Selon le dirigeant, ce schéma a déjà démontré sa solidité dans d'autres pays. Certains partenaires ne gèrent qu'une seule agence, d'autres en pilotent une trentaine. La diversité des profils est pleinement assumée. "Nous souhaitons proposer à nos partenaires un concept qu'ils puissent adapter aux besoins de leur marché", souligne le président.

Pour les ateliers, l'argumentaire repose sur trois axes : la largeur de gamme, la réactivité logistique et un bouquet de services associés (outillage, formation, logiciels, financement). Un positionnement que le groupe illustre par la place centrale accordée aux réparateurs : 57 % du chiffre d'affaires européen est réalisé en vente directe aux ateliers.

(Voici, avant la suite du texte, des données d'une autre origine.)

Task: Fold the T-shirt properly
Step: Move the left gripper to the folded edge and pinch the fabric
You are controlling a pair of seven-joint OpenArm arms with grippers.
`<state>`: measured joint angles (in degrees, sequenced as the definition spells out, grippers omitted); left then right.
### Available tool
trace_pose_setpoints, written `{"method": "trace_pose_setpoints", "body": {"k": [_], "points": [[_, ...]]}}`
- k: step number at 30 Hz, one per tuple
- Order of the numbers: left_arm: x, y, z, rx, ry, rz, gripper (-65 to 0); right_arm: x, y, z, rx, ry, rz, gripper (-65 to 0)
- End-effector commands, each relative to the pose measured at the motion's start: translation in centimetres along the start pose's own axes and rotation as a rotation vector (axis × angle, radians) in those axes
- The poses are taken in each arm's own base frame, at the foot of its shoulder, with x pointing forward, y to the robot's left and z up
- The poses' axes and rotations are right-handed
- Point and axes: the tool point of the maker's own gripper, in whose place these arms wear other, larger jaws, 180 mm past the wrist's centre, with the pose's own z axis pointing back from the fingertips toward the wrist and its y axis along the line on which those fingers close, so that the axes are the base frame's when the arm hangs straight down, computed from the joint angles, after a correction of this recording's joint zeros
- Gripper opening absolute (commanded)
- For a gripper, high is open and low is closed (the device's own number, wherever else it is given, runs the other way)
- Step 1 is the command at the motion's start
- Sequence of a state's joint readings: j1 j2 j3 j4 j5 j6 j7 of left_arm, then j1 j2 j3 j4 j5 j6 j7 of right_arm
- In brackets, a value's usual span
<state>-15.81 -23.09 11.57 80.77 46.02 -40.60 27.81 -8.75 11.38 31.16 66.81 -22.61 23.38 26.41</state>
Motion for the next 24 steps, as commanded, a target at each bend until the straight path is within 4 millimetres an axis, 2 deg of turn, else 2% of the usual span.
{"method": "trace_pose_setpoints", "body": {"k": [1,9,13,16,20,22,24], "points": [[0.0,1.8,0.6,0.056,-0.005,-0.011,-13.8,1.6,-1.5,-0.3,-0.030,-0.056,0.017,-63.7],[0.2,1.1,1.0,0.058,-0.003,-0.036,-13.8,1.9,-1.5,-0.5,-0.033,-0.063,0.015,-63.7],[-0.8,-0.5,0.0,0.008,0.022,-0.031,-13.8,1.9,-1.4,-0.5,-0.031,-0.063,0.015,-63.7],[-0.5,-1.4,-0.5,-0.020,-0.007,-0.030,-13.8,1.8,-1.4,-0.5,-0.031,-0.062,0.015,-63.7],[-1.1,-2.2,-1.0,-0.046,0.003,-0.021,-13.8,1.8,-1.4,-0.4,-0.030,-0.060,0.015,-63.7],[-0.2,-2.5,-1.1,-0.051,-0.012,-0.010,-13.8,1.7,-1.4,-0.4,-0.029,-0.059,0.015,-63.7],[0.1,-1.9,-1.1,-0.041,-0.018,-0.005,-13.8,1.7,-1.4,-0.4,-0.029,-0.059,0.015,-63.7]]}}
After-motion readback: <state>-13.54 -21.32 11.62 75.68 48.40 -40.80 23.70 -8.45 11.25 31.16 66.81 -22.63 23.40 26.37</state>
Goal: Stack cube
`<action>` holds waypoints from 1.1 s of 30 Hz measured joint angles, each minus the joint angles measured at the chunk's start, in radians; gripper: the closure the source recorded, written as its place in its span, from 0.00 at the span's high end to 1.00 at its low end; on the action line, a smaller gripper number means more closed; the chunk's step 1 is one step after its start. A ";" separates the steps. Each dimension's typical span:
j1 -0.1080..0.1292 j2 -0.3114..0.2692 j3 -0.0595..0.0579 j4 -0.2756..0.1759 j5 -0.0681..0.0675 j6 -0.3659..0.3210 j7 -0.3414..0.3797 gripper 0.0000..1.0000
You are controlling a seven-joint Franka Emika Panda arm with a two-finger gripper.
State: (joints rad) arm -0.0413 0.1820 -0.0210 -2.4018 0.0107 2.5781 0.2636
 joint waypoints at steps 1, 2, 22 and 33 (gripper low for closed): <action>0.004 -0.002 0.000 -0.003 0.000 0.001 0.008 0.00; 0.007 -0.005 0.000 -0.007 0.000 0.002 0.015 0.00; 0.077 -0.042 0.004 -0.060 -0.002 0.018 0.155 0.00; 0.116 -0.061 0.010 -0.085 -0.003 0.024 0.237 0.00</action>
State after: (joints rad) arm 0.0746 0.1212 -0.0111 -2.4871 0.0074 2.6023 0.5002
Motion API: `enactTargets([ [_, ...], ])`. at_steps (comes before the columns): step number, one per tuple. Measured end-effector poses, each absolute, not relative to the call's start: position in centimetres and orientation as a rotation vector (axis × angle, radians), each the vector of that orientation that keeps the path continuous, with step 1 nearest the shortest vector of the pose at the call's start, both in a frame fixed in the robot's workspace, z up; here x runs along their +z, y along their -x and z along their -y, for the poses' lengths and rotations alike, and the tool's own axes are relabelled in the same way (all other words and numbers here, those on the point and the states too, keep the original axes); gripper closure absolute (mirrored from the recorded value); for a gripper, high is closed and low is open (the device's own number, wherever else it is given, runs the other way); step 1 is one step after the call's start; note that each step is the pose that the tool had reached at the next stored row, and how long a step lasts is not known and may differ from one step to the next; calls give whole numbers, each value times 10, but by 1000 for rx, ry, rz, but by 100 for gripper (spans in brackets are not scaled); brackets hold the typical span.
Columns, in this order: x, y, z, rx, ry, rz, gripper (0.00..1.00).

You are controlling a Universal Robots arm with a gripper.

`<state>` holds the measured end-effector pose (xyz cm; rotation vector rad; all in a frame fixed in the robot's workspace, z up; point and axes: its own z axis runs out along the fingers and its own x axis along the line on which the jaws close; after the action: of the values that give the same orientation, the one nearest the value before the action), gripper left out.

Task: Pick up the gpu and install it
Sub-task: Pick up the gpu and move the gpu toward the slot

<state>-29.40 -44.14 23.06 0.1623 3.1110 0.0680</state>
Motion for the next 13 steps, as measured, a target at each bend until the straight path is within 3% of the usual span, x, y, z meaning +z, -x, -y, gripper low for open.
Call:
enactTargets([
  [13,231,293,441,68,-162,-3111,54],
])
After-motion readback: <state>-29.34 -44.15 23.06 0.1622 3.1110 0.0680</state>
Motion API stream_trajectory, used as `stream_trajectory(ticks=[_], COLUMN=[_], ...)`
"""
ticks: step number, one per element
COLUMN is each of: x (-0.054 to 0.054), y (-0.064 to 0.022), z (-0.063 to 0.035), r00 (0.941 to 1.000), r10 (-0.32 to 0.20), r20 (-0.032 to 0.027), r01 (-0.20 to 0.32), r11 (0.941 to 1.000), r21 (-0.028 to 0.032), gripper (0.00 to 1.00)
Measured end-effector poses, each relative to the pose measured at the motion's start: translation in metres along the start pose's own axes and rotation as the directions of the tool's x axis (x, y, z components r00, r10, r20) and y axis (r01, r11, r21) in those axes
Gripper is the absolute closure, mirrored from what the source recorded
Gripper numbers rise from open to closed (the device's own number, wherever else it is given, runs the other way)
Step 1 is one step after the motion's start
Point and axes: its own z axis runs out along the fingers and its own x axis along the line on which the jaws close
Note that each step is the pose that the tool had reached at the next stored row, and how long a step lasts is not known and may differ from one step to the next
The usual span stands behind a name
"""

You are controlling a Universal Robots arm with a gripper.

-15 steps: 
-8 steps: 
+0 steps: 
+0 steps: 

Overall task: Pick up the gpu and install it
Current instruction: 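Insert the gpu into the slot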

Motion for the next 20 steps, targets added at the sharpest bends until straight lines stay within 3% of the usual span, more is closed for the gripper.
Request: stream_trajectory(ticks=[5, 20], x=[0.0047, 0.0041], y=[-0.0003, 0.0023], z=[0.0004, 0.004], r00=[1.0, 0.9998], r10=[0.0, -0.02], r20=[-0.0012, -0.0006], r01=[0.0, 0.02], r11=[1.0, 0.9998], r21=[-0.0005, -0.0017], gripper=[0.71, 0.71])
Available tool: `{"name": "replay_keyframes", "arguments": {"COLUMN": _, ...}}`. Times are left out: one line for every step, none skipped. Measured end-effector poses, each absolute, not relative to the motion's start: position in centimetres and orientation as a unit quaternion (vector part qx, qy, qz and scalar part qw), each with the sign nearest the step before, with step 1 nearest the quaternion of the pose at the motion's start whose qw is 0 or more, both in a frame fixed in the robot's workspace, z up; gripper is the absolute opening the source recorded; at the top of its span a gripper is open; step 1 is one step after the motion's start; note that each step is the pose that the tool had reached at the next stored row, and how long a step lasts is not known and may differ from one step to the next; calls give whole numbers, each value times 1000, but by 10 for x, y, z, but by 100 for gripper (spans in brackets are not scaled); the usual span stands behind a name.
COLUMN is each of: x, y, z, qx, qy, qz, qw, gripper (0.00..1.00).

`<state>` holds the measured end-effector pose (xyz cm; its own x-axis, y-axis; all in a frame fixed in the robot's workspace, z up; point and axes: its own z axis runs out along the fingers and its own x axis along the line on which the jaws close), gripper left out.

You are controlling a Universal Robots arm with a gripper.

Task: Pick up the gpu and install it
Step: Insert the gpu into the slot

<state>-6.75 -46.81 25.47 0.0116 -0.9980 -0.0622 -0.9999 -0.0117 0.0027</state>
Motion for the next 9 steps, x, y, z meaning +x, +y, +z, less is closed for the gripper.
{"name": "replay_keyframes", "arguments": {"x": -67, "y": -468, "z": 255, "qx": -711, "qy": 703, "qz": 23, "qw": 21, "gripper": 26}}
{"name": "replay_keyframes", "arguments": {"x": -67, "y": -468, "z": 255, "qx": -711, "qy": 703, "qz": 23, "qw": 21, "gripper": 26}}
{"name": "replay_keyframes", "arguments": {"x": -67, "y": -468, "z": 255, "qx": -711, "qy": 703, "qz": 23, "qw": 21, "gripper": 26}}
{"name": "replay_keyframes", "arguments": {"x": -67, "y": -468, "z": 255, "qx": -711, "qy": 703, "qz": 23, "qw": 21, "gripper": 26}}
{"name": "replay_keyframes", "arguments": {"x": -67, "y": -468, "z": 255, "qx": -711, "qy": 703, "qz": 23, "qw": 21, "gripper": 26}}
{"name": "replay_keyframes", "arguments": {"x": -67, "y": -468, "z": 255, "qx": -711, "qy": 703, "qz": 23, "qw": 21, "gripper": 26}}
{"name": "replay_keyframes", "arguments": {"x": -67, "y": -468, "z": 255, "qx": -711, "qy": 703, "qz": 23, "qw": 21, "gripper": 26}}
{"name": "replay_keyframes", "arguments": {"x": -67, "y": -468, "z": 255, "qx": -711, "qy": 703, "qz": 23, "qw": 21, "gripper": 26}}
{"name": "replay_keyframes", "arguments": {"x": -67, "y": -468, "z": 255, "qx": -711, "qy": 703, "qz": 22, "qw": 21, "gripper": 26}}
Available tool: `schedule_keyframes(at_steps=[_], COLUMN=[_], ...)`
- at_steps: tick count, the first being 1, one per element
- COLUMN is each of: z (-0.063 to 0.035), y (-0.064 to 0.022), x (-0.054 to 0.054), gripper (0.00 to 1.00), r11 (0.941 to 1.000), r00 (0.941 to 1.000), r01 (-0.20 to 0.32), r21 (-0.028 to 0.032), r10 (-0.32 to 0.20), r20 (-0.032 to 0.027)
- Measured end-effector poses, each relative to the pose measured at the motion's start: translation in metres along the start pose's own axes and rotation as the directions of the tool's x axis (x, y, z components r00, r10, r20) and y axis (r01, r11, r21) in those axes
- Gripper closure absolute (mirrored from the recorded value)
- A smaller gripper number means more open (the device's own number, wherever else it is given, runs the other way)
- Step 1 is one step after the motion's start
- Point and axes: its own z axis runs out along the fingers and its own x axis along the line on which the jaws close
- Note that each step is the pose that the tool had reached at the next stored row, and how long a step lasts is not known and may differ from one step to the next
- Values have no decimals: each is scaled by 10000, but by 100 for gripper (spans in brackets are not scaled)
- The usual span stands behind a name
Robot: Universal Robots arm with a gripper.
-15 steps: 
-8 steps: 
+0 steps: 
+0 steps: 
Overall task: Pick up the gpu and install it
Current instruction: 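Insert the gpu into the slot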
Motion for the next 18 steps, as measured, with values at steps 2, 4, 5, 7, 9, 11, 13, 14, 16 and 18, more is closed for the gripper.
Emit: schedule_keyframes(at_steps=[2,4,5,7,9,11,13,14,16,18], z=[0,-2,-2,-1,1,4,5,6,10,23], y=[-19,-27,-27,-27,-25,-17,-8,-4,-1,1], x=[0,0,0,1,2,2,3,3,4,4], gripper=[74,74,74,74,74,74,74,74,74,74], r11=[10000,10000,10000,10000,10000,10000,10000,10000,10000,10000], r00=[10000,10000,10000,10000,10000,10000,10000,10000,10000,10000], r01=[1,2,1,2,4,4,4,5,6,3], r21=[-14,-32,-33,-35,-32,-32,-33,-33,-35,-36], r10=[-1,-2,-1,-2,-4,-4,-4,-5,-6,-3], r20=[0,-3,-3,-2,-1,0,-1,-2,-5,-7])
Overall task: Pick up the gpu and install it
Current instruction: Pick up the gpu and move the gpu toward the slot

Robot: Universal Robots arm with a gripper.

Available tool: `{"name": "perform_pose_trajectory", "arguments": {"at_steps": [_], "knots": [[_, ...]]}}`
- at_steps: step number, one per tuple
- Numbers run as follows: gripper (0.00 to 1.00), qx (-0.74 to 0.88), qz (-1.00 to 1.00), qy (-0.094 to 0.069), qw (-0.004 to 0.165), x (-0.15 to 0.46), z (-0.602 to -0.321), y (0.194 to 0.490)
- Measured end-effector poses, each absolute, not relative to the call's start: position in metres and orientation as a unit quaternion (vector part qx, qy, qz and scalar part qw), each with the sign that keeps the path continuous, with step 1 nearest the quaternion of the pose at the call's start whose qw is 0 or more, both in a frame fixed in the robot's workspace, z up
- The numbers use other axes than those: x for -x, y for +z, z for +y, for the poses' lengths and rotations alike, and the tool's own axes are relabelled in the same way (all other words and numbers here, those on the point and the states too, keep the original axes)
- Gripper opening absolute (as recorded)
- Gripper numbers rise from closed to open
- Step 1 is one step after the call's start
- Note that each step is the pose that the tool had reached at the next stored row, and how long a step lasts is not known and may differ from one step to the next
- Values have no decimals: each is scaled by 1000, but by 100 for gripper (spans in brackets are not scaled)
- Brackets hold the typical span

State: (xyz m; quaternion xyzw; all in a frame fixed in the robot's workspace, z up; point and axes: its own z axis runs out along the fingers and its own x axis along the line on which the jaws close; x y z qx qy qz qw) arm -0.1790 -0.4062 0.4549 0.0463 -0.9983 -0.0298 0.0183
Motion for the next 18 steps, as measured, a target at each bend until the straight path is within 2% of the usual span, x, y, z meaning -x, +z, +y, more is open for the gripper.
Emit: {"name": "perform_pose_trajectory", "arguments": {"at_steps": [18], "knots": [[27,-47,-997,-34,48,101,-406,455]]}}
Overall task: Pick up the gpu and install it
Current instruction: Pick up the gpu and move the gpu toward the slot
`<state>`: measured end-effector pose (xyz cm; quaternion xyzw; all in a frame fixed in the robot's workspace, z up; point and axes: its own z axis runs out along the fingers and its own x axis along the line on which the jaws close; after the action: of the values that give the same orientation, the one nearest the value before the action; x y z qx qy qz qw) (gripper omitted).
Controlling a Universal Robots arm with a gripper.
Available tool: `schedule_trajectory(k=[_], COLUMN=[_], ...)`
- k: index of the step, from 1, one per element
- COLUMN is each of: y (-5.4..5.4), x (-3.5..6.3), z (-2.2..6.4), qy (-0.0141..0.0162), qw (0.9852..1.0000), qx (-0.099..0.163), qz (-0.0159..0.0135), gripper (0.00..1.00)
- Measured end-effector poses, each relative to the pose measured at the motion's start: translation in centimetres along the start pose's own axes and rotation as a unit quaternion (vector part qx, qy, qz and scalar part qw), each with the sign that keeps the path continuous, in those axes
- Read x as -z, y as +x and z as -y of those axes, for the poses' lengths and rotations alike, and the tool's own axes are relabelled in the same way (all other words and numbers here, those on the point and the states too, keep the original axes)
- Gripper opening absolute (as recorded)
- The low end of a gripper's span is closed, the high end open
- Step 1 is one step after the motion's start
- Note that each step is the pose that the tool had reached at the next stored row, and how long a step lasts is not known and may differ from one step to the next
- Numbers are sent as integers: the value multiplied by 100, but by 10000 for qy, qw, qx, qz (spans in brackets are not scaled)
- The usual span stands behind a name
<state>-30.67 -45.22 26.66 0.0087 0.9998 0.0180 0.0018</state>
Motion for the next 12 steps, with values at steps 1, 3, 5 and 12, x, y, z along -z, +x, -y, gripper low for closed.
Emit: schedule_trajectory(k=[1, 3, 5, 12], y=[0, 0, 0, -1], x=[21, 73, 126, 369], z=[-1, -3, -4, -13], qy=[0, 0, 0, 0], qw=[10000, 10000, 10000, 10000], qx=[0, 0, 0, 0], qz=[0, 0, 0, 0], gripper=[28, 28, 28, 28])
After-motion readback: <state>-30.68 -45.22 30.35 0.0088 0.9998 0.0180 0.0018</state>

"Le temps d'un mécanicien vaut de plus en plus. Beaucoup de concurrents se battent sur quelques centimes, alors que la vraie valeur, c'est le temps", insiste Maciej Oleksowicz.

La France, dans trois à cinq ans

Si l'Allemagne est clairement la priorité des prochaines années, Inter Cars a d'ores et déjà positionné la France dans son agenda. Objectif : une implantation dans trois à cinq ans, une fois les infrastructures allemandes suffisamment consolidées.

"Nous n'irons pas en Espagne aujourd'hui. Nous allons d'abord nous développer en Allemagne, puis entrer en France. L'Espagne viendra plus tard", confirmait le président à nos confrères de Puls Biznesu, fin 2025.